Malgré l’accélération de l’adoption des véhicules électriques, le secteur des transports reste le responsable d’environ 33% des émissions mondiales de dioxyde de carbone (CO2).

Afin d’atteindre les objectifs de décarbonisation dans ce secteur, de plus en plus de solutions sont développées pour obtenir une diminution significative des émissions associées à la mobilité.

L’une d’entre elles est l’intégration de modules photovoltaïques, donnant naissance aux fameuses voitures solaires. Dans ce domaine, des chercheurs ont publié une étude analysant le potentiel de cette technologie dans les environnements urbains, notamment dans 100 villes des cinq continents.

Le projet Solar Cars de la Faculté des Sciences de l’Université de Lisbonne est une initiative de science citoyenne visant à recueillir des données expérimentales sur le potentiel solaire des véhicules électriques. Les mesures sont réalisées à bord de véhicules de volontaires désireux d’en savoir plus sur le rôle de l’énergie solaire pour une mobilité plus durable et de participer à un projet scientifique.

La campagne expérimentale consiste à collecter des données géoréférencées sur le rayonnement solaire, en plaçant un capteur capable de réaliser ce type de mesures sur le toit d’un véhicule. Les capteurs sont autonomes, car ils se rechargent grâce à l’énergie solaire, et envoient les données dans le cloud.

L’autonomie atteinte par les voitures solaires

Les résultats de l’étude montrent que les voitures solaires sont capables de générer une autonomie de entre 11 et 29 kilomètres par jour, ce qui peut réduire de moitié les besoins de charge d’un véhicule électrique.

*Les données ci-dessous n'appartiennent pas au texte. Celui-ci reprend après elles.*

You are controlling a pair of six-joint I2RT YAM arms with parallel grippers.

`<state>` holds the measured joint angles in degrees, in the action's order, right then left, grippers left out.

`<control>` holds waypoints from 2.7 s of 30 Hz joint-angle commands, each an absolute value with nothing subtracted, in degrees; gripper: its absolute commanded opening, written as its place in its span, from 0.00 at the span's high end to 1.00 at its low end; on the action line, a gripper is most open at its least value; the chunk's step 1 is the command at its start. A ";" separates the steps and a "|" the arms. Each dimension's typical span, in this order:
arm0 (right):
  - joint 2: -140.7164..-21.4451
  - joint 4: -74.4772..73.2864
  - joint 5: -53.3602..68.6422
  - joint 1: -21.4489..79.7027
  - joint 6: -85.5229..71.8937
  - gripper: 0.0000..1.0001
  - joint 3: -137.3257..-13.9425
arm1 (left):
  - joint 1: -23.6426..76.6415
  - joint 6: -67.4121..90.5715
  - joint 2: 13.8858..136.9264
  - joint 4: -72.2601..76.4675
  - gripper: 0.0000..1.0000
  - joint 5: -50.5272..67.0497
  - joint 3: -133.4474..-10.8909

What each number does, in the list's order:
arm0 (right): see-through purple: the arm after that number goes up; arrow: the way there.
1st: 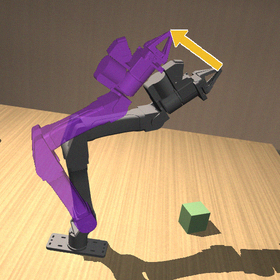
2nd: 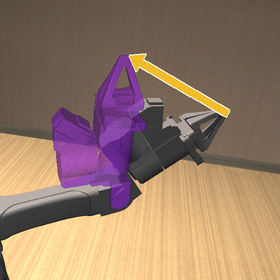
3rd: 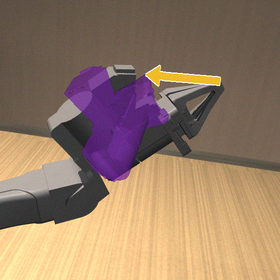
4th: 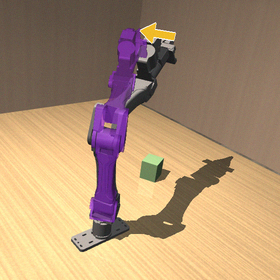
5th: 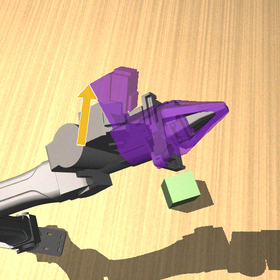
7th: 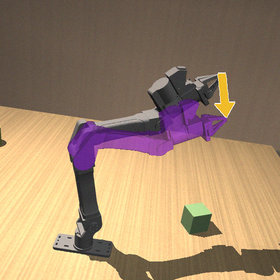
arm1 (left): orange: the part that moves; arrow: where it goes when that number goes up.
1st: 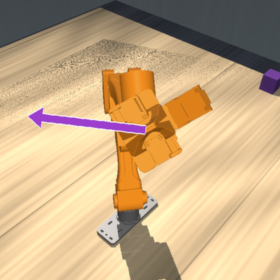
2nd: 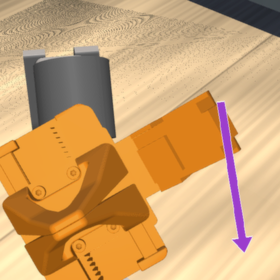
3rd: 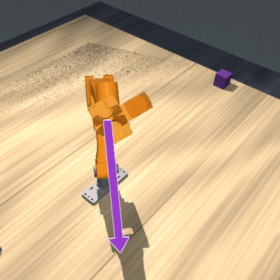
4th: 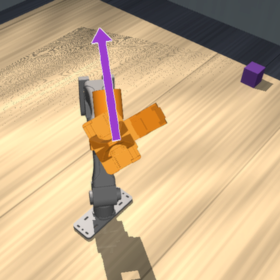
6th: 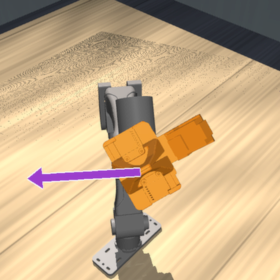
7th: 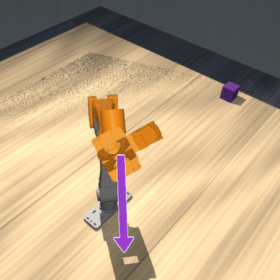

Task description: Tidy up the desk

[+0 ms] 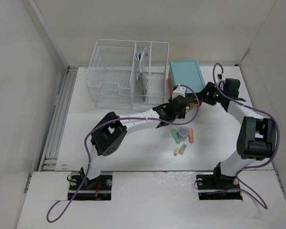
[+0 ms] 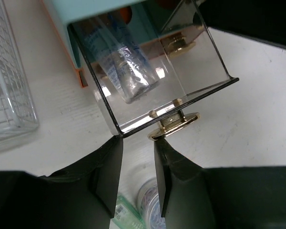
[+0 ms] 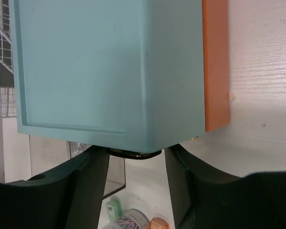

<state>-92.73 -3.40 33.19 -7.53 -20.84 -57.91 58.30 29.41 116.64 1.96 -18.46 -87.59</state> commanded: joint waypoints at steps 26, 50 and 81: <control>-77.52 -4.04 31.73 -7.47 -17.94 0.71 -44.04 | 51.86 29.79 121.29 3.60 0.70 -19.25 -96.42; -71.63 -23.99 37.70 -9.84 -6.42 0.41 -46.49 | 51.33 29.27 120.77 2.55 0.70 -18.72 -96.94; -61.87 -44.03 49.75 -9.84 16.60 0.62 -65.55 | 64.33 21.81 100.28 -1.57 0.23 -16.53 -77.01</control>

Cependant, l’une des principales interrogations concernant cette technologie est ce qu’il convient de faire si le véhicule circule dans des zones ombragées ou si les conditions météorologiques ne favorisent pas la charge du véhicule. À cet égard, l’étude indique que les pertes associées aux zones ombragées s’élèvent à 25%, ce qui est significatif.

Pour éviter ce problème, l’étude identifie une série de régions où l’implémentation de cette technologie serait plus viable. Ces zones sont les villes d’Afrique, du Moyen-Orient, du sud de l’Europe et du sud-est asiatique. De même, elle met en avant certaines localisations en Chine, en Amérique du Nord et en Australie.

Un défi politique et technologique

La transition vers la mobilité électrique est un processus dans lequel le soutien gouvernemental, avec des réglementations favorables, est un aspect fondamental. L’étude portugaise ouvre la voie à une technologie qui pourrait être viable, mais doit bénéficier d’un solide soutien institutionnel pour pouvoir se développer.